▶ _Assigned task_: Where a line in the data below includes the word "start", count it. State the total and nothing more.

■ ■ ■ ■ ■ ■ ■

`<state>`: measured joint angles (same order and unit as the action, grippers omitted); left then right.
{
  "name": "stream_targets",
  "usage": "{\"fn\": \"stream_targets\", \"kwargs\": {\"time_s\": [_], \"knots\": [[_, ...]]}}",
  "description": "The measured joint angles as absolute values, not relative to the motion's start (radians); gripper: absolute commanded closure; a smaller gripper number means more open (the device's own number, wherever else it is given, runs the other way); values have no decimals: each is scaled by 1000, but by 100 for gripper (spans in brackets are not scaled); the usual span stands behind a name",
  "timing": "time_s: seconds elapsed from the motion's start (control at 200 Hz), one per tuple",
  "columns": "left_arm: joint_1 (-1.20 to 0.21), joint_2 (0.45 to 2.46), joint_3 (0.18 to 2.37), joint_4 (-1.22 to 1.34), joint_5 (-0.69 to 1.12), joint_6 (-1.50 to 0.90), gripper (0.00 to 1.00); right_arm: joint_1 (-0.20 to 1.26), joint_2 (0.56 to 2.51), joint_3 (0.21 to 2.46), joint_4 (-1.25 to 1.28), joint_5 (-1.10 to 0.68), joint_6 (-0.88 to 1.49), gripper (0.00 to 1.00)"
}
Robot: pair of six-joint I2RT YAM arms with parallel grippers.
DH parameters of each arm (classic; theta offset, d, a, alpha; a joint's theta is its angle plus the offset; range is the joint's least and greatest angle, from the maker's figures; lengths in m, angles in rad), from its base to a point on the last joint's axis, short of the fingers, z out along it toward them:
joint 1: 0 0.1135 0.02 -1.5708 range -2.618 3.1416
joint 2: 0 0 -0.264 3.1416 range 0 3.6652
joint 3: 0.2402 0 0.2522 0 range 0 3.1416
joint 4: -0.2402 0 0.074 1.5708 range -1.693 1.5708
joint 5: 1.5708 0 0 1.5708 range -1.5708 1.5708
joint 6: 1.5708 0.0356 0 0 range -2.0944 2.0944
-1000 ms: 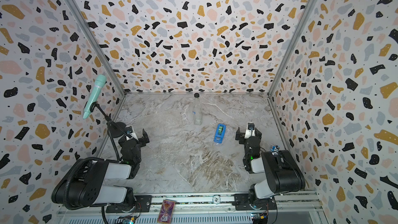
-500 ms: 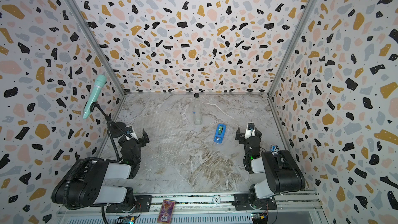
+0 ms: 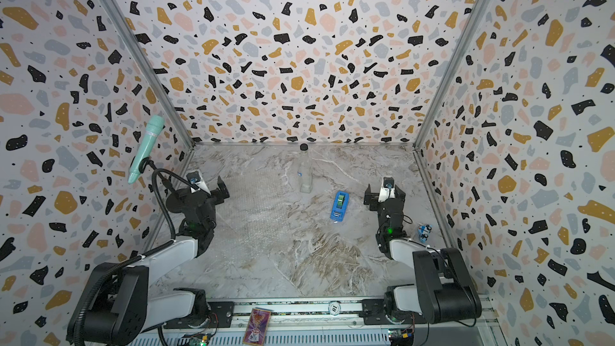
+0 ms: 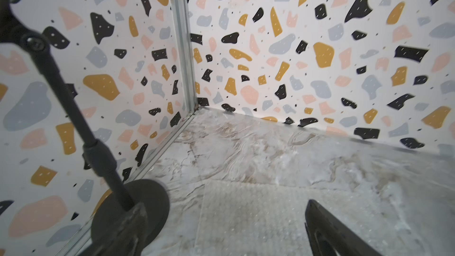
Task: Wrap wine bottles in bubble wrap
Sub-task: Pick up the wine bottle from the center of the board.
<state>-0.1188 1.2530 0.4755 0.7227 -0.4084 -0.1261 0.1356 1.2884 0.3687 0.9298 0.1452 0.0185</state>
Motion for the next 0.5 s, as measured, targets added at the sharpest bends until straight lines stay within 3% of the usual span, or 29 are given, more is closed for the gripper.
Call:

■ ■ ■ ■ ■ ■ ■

▶ _Reply to the exercise_: 2